Exercise details
In the entries below, find the line with "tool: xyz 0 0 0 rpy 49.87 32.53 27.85" and the line with "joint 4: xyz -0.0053". Reproduce those two lines and every line between them exactly, and nothing more.

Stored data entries
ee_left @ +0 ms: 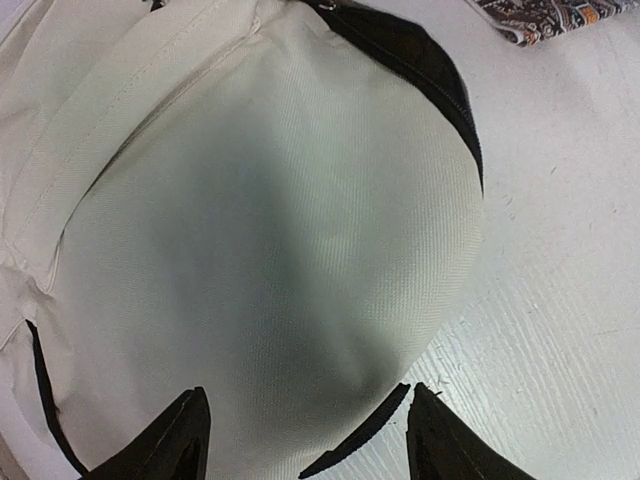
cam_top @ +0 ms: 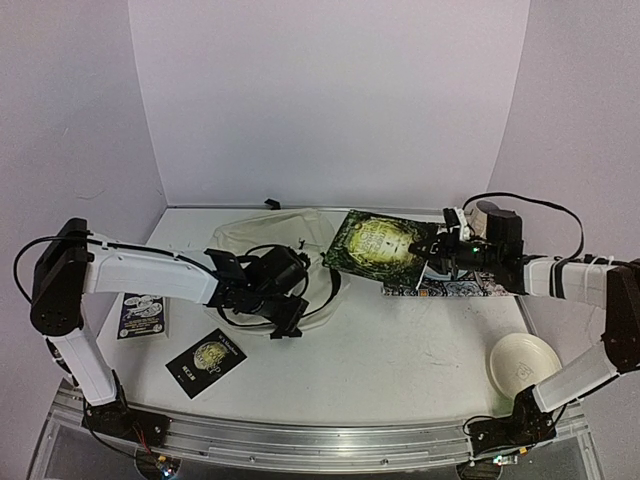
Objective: Pack the student bag
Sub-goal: Pick up the largest pocket of the bag from the student bag.
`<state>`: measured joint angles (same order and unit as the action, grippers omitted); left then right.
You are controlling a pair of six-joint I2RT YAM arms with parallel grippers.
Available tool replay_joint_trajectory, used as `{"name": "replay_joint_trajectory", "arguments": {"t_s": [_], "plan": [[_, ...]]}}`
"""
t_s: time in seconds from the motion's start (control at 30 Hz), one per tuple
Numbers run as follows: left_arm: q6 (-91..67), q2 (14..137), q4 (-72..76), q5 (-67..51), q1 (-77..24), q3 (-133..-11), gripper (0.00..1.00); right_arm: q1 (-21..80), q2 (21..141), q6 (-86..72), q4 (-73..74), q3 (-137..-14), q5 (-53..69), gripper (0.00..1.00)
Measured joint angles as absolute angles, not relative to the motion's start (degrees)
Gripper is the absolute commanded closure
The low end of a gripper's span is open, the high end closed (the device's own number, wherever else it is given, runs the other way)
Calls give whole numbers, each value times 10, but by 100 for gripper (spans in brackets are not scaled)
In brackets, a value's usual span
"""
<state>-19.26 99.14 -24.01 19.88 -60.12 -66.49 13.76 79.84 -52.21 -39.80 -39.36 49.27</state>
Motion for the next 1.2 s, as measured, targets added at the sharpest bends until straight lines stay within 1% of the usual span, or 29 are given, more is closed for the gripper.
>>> {"name": "replay_joint_trajectory", "arguments": {"t_s": [0.23, 0.33, 0.37, 0.43, 0.57, 0.6, 0.7, 0.8, 1.03, 1.2], "plan": [[-174, 1053, -272, 218, -614, -707, 31, 129, 797, -524, -395, -387, 484, 100], [-165, 1068, -286, 229, -617, -720, 36, 129, 796, -524, -392, -386, 484, 100], [-164, 1072, -291, 235, -618, -726, 40, 129, 794, -524, -391, -385, 484, 100], [-163, 1080, -303, 252, -618, -739, 54, 129, 791, -524, -390, -383, 484, 100], [-163, 1082, -326, 283, -618, -769, 78, 129, 780, -522, -385, -377, 484, 100], [-162, 1082, -331, 291, -618, -777, 82, 129, 777, -521, -383, -375, 483, 100], [-162, 1082, -345, 315, -618, -801, 88, 129, 767, -520, -381, -369, 483, 100], [-159, 1082, -359, 332, -618, -818, 99, 129, 755, -517, -377, -359, 483, 100], [-150, 1080, -384, 359, -617, -857, 100, 129, 713, -513, -368, -337, 471, 100], [-154, 1081, -408, 361, -614, -930, 100, 135, 677, -510, -360, -317, 456, 100]]}}
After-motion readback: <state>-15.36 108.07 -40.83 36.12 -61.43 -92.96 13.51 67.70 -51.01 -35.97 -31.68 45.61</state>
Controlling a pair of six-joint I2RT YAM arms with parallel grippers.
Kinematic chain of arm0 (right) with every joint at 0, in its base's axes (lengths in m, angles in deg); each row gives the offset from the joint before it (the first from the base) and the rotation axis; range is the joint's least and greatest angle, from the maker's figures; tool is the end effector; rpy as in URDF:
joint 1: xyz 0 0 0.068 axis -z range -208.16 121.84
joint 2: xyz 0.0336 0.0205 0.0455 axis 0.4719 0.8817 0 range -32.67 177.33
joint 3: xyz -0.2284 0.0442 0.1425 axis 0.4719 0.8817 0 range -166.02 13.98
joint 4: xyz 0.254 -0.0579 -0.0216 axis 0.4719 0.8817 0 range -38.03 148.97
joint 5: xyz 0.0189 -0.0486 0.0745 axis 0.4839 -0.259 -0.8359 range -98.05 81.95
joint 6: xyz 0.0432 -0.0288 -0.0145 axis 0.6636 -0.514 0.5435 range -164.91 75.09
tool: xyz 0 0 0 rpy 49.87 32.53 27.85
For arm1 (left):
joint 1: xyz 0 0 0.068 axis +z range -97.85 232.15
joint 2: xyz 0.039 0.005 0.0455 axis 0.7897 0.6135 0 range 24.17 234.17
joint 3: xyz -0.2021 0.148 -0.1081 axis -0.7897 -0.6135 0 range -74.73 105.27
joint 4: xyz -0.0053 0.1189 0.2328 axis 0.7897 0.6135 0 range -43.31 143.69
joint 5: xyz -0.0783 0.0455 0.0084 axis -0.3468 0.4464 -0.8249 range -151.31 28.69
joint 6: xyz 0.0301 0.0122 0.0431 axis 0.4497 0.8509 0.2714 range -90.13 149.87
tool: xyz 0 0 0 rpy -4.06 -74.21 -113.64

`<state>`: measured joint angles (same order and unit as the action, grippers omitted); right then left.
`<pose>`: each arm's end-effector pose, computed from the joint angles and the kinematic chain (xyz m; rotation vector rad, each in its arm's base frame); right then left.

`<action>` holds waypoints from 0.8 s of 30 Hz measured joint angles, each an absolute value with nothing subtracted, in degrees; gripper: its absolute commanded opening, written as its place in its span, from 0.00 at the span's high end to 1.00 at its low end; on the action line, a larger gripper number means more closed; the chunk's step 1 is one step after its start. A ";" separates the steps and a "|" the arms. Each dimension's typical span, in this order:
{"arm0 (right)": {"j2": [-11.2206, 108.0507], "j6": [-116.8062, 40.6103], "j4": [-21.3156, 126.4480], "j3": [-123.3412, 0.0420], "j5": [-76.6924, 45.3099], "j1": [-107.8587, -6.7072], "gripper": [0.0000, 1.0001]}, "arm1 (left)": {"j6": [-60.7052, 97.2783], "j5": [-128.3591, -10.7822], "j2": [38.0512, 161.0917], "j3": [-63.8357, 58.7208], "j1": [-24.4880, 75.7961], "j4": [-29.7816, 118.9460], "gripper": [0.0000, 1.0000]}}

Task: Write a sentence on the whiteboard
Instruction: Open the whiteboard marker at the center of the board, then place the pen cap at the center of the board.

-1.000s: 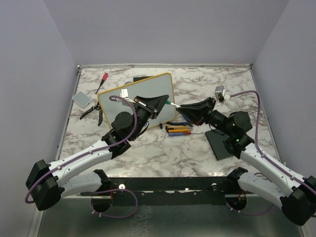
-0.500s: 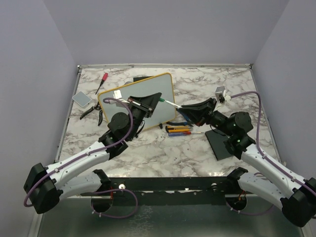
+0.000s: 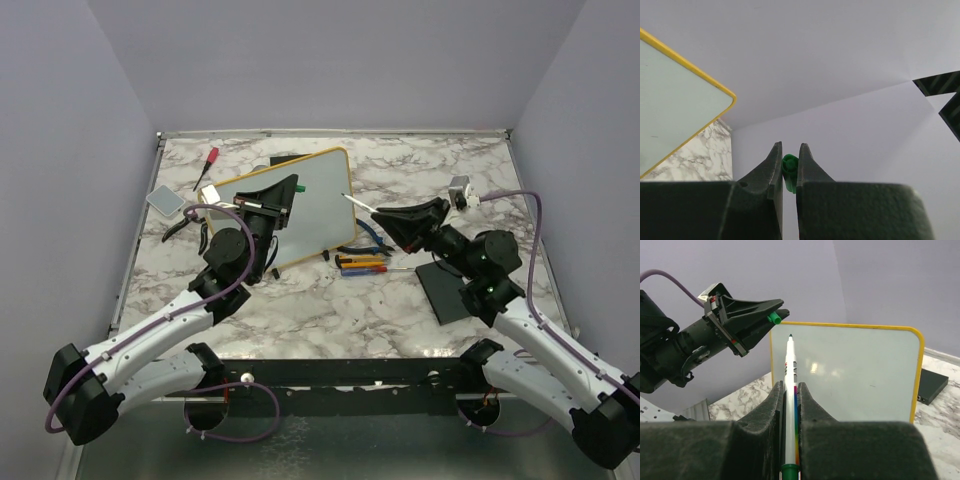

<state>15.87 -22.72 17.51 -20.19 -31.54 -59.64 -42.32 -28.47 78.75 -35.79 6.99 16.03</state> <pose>0.1610 0.1152 0.3454 -0.4784 1.2327 1.0537 0.1684 -0.1421 0.3472 -0.8416 1.2237 -1.3313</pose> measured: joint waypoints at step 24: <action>14.10 -31.48 48.83 -29.41 3.85 -59.58 0.99 | -0.79 -47.11 93.83 -20.93 -7.59 58.15 1.00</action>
<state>14.10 -31.48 48.83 -29.41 3.85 -59.58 -0.79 -47.11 93.83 -20.93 -7.59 58.15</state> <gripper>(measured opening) 0.105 0.083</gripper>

The completed task
tool: xyz 0 0 0 rpy 49.87 32.53 27.85
For arm1 (left):
joint 1: xyz 0 0 0.068 axis +z range -97.85 232.15
joint 2: xyz 0.039 0.005 0.0455 axis 0.7897 0.6135 0 range 24.17 234.17
joint 3: xyz -0.2021 0.148 -0.1081 axis -0.7897 -0.6135 0 range -74.73 105.27
joint 4: xyz -0.0053 0.1189 0.2328 axis 0.7897 0.6135 0 range -43.31 143.69

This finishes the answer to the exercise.